Write each line exactly as it stands, from the line containing "Q: Bound the plaid blanket with boxes." through the end of the data.

START RECORDS TO USE

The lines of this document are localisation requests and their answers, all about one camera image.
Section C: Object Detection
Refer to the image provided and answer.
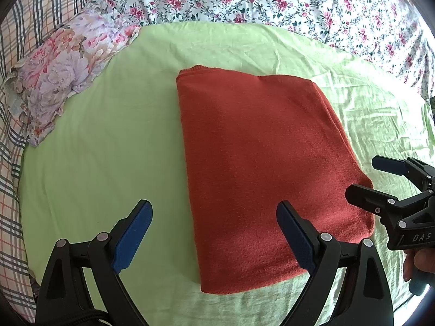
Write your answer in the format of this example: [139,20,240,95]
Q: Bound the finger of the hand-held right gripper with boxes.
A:
[344,183,435,231]
[372,155,435,192]

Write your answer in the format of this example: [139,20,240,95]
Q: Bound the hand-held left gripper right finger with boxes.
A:
[275,200,395,326]

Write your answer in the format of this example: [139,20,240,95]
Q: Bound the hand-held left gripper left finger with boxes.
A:
[36,199,153,326]

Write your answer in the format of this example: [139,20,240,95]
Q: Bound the orange knit sweater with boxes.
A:
[176,64,376,296]

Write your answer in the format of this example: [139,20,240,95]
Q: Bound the person's right hand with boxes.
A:
[402,247,435,297]

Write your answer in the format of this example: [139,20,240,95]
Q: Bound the light green bed sheet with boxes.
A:
[18,20,435,326]

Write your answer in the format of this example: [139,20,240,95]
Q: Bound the plaid blanket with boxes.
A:
[0,0,103,324]

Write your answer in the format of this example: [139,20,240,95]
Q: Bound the pink floral pillow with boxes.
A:
[5,8,142,149]

END RECORDS TO USE

- **TASK SOLUTION**
Q: Bound the plaid blanket with boxes.
A:
[0,0,103,324]

Write your answer in the format of this example: [139,20,240,95]
Q: Bound the pink floral pillow with boxes.
A:
[5,8,142,149]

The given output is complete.